REQUIRED WORK ▸ Retype word for word the lines of the data below, from the first to the one bearing "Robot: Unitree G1", with that one included.

EXTRACTED DATA ▸
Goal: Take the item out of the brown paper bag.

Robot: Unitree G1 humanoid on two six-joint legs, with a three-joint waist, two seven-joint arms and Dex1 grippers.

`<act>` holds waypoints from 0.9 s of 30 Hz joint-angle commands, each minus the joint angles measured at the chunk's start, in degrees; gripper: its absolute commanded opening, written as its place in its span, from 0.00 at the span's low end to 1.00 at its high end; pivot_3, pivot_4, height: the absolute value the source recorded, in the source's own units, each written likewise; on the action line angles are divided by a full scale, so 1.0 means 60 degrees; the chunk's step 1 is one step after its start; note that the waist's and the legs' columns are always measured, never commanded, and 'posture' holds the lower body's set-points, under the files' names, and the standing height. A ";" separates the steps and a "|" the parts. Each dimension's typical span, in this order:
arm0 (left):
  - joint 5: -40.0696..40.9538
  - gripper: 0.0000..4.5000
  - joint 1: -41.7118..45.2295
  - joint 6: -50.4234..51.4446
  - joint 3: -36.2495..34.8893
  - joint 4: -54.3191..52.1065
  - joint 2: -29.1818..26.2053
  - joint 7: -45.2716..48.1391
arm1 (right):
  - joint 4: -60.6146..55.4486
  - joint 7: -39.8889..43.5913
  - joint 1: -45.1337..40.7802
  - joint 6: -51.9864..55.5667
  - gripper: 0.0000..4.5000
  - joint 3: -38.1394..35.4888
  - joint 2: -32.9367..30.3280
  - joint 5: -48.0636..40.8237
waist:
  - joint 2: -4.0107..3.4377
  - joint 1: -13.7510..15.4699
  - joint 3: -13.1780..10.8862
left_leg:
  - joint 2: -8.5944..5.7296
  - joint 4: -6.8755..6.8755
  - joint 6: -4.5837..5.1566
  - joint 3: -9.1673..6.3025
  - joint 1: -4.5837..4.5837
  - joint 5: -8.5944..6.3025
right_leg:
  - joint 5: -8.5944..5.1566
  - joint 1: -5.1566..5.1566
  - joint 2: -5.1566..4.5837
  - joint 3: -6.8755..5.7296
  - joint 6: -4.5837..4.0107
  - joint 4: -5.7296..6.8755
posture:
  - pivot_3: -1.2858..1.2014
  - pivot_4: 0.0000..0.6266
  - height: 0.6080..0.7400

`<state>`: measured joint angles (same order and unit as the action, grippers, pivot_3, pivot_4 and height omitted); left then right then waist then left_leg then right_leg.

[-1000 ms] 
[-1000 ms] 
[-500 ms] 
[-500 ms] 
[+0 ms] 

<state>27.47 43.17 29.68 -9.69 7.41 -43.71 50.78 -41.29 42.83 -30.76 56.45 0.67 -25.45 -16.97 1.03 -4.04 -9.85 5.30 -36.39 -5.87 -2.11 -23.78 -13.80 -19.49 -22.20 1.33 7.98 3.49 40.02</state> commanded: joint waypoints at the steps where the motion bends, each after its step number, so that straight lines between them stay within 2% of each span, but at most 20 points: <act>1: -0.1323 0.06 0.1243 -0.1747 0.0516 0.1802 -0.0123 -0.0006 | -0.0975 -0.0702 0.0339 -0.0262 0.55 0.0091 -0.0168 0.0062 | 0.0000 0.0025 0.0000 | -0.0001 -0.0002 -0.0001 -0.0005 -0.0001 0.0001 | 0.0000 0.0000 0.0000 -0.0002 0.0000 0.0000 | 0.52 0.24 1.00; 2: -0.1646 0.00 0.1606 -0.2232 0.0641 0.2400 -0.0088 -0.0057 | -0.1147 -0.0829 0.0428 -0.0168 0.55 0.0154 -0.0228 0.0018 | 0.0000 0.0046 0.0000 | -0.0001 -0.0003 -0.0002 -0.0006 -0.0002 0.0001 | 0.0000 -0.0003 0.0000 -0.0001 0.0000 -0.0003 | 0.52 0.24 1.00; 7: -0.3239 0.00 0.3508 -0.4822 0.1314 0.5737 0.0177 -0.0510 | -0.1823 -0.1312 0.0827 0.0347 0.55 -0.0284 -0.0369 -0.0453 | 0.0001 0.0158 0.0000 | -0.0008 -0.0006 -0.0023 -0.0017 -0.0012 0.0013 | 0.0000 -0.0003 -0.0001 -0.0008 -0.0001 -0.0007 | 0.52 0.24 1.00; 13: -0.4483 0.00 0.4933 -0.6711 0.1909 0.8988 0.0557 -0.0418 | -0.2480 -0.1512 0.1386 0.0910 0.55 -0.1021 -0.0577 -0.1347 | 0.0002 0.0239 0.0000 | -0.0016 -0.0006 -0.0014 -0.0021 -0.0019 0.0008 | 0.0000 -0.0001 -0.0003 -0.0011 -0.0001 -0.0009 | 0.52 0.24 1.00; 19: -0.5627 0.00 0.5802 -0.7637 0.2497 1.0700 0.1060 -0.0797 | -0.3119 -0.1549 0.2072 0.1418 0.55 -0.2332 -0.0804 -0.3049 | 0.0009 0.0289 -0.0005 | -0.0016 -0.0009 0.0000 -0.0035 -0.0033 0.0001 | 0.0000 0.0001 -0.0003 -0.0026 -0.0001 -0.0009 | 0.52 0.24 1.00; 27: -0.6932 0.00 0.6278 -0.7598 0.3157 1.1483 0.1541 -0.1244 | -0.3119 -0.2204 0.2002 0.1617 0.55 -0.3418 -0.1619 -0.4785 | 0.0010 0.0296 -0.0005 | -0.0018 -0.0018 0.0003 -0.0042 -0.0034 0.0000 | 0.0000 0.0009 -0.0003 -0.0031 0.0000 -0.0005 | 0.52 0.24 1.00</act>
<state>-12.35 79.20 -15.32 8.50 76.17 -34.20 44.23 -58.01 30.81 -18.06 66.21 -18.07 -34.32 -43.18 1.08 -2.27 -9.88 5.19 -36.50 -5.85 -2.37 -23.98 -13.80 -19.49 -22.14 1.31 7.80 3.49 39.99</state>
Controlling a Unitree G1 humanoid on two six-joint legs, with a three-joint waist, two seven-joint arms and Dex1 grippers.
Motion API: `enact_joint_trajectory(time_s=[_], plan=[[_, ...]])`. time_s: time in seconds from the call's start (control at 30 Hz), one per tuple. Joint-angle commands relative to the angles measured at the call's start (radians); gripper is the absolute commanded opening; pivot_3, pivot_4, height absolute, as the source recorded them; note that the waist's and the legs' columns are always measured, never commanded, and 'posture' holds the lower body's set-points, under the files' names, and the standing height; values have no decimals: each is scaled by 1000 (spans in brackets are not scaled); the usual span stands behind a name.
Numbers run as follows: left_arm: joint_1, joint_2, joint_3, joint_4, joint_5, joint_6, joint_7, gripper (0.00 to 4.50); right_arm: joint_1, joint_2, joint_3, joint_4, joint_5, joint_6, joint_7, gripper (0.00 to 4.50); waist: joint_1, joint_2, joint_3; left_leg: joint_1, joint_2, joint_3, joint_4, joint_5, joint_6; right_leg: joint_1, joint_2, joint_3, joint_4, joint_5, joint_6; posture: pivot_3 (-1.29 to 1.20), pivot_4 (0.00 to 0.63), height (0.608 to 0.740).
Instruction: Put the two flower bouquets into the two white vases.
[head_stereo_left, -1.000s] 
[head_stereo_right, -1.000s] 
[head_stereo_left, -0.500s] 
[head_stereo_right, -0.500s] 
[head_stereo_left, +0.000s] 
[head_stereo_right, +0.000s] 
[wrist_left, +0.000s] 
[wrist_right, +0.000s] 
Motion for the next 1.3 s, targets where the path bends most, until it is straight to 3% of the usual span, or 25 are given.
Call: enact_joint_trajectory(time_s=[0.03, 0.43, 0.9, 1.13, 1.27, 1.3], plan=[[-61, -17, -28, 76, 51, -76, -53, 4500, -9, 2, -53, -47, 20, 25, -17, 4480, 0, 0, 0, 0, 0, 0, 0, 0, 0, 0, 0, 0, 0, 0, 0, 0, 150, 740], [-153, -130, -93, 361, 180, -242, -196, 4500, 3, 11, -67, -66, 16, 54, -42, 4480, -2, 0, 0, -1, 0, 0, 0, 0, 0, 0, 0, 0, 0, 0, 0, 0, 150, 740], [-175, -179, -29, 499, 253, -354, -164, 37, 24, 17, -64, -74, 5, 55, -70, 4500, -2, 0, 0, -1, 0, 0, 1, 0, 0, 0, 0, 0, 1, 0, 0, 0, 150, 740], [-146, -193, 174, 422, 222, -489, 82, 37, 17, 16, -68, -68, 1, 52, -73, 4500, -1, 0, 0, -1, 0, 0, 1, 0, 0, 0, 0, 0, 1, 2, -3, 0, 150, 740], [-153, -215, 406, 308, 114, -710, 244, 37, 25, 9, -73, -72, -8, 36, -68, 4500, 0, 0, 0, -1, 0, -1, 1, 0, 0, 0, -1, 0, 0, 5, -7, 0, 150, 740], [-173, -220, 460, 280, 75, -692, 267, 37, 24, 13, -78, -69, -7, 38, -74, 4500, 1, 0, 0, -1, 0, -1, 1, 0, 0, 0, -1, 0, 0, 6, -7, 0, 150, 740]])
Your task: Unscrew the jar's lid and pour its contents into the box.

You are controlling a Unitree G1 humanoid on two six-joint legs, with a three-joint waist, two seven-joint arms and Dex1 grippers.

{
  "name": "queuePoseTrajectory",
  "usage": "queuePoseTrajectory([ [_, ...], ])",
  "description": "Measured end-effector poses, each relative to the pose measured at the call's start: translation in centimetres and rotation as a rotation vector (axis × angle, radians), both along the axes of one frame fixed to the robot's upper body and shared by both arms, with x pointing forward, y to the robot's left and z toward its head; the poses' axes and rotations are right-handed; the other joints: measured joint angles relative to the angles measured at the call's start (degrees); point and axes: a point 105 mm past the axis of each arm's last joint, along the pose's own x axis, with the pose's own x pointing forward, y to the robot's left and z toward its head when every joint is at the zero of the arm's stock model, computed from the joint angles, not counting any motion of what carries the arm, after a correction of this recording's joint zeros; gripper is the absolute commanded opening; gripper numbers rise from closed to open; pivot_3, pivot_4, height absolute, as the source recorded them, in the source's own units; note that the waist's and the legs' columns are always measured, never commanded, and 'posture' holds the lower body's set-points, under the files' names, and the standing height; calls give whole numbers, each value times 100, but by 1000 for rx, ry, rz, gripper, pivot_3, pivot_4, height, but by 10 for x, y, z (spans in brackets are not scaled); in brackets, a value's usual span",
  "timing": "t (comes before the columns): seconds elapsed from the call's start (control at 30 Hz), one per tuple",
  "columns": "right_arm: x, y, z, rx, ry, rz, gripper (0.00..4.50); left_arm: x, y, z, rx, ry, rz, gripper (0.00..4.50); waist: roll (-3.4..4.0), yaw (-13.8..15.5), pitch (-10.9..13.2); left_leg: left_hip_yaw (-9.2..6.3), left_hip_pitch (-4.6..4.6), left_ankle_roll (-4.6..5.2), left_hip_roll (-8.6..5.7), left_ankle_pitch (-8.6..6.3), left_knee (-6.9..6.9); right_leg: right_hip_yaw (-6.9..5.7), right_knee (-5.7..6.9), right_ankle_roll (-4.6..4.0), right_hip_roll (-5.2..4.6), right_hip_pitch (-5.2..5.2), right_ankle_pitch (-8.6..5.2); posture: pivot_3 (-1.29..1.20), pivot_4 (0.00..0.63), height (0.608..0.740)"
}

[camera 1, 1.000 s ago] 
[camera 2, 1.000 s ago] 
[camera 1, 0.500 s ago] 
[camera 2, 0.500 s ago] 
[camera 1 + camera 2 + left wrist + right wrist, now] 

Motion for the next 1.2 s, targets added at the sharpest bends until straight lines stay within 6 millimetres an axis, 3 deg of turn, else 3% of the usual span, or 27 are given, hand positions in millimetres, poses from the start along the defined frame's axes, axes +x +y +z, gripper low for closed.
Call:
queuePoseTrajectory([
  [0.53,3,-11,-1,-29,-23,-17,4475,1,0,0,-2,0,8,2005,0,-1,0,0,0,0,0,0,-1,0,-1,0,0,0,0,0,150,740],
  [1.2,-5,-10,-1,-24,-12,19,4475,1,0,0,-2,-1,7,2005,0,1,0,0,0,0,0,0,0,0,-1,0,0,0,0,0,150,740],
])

EXPECTED ANSWER ▸
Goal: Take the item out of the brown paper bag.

Robot: Unitree G1 humanoid on two six-joint legs, with a three-joint waist, two seven-joint arms and Dex1 grippers.

There is no more to this answer.